Это убийство было словно разрешением для всего того, что началось спустя два месяца. Распутин не раз говорил, что с его смертью рухнет трон и погибнет династия Романовых. Очевидно, в этом диком и яростном человеке было то смутное предчувствие беды, какое бывает у собак перед смертью в доме, и он умер с ужасным трудом — последний защитник трона, мужик, конокрад, исступленный изувер.
С его смертью во дворце наступило зловещее уныние, а по всей земле ликование; люди поздравляли друг друга. Николай Иванович писал Кате из Минска: «В ночь получения известия офицеры штаба главнокомандующего потребовали в общежитие восемь дюжин шампанского. Солдаты по всему фронту кричат „ура“…»

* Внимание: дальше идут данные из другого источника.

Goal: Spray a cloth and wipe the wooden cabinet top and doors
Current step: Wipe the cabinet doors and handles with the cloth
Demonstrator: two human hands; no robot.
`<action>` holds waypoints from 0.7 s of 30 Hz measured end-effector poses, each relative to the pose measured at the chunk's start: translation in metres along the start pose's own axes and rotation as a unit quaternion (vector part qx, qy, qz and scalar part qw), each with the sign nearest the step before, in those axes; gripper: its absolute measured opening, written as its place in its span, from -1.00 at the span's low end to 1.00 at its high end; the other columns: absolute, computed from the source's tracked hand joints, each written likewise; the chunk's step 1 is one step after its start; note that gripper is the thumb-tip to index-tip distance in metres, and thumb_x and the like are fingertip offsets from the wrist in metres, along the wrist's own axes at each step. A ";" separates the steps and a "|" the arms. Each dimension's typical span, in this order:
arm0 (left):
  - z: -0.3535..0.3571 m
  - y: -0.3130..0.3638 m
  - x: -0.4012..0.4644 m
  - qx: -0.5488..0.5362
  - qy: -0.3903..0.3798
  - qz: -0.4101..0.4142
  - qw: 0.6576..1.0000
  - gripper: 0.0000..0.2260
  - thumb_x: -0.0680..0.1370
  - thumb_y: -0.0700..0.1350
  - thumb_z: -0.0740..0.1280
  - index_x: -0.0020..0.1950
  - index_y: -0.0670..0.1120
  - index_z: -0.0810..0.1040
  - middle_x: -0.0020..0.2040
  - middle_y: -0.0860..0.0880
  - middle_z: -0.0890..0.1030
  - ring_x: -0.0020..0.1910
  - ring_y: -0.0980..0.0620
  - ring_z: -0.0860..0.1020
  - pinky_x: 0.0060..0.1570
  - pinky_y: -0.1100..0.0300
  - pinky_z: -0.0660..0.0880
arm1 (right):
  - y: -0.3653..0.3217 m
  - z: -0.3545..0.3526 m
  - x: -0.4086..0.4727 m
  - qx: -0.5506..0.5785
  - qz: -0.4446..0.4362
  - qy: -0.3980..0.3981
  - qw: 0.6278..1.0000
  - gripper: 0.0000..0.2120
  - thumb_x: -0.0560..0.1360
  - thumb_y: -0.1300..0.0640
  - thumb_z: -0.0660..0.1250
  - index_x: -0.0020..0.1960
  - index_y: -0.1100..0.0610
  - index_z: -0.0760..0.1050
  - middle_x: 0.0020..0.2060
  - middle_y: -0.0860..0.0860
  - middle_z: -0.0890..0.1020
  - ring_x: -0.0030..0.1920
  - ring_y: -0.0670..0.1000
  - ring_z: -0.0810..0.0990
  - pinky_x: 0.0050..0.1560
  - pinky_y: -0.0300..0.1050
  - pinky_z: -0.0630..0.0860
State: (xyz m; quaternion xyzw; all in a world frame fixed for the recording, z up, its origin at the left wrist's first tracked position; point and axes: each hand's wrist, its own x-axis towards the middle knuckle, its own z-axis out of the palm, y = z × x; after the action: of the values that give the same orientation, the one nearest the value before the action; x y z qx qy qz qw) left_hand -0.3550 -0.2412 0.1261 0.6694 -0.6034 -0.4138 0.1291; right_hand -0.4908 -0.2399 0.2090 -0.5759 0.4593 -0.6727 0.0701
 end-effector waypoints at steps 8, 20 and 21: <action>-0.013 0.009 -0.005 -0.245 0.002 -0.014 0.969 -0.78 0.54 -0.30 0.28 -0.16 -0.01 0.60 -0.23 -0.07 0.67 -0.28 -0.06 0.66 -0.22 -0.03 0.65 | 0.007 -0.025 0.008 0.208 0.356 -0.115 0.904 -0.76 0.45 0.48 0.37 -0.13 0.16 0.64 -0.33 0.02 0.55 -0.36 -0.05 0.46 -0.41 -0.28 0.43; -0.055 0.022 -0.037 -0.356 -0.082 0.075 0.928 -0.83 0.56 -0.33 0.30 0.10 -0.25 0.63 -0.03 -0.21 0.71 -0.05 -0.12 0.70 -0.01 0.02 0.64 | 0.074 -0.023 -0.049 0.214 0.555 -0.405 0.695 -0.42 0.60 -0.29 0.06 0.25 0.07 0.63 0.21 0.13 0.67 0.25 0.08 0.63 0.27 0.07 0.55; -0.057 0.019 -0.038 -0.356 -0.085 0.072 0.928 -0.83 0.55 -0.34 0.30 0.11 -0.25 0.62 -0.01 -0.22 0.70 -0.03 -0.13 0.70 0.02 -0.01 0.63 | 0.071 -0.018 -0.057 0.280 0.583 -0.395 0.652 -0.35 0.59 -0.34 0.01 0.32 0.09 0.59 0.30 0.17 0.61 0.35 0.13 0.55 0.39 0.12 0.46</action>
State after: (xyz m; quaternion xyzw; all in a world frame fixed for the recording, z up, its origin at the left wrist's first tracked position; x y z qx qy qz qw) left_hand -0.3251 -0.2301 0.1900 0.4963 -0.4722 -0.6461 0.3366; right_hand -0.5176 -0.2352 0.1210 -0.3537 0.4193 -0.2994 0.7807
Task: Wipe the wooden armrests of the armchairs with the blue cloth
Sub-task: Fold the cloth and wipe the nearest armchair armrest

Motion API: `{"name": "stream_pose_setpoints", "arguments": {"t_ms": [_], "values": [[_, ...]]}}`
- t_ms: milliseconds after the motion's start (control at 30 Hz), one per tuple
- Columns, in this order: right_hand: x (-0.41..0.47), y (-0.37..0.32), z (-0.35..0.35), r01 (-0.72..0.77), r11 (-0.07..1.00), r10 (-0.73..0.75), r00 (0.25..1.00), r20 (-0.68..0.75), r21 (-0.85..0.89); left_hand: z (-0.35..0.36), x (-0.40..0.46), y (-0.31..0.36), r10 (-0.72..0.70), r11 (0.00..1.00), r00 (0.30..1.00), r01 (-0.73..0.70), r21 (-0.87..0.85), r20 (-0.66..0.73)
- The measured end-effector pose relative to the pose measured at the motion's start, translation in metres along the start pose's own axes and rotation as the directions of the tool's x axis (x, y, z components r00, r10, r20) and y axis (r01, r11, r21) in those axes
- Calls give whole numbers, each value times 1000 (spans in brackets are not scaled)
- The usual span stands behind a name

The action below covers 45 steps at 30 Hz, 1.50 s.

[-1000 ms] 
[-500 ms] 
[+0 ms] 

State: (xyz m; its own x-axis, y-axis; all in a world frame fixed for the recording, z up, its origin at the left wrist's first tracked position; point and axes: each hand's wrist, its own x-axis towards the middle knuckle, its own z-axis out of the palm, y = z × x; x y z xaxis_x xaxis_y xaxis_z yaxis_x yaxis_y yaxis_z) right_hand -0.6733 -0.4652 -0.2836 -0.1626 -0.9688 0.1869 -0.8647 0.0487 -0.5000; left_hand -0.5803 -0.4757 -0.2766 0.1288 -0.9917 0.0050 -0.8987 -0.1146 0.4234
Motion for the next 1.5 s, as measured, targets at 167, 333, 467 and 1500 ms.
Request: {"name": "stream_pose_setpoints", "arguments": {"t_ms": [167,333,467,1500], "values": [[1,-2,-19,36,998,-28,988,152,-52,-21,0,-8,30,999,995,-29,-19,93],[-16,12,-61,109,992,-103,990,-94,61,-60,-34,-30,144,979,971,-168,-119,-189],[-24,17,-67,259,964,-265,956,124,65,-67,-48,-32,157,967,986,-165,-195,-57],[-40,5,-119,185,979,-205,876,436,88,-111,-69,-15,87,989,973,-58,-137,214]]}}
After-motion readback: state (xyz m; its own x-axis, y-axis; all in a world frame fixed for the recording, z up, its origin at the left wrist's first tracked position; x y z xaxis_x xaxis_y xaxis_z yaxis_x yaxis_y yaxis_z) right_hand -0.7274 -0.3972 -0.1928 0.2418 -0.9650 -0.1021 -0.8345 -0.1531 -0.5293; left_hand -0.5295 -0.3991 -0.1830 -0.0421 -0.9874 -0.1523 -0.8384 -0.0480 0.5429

Через несколько дней в России забыли об этом убийстве, но не забыли во дворце: там верили пророчеству и с мрачным отчаянием готовились к революции. Тайно Петроград был разбит на секторы, у великого князя Сергея Михайловича были затребованы пулеметы, когда же он в пулеметах отказал, то их выписали из Архангельска и в количестве четырехсот двадцати штук разместили на чердаках, на скрещениях улиц. Было усилено давление на печать, газеты выходили с белыми столбцами. Императрица писала мужу отчаянные письма, стараясь пробудить в нем волю и твердость духа. Но царь, как зачарованный, сидел в Могилеве среди верных, — в этом у него не было сомнения, — десяти миллионов штыков. Бабьи бунты и вопли в петроградских очередях казались ему менее страшными, чем армии трех империй, давившие на русский фронт. В это же время, тайно от государя, в Могилеве начальник штаба верховного главнокомандующего, генерал Алексеев, готовил план ареста царицы и уничтожения немецкой партии.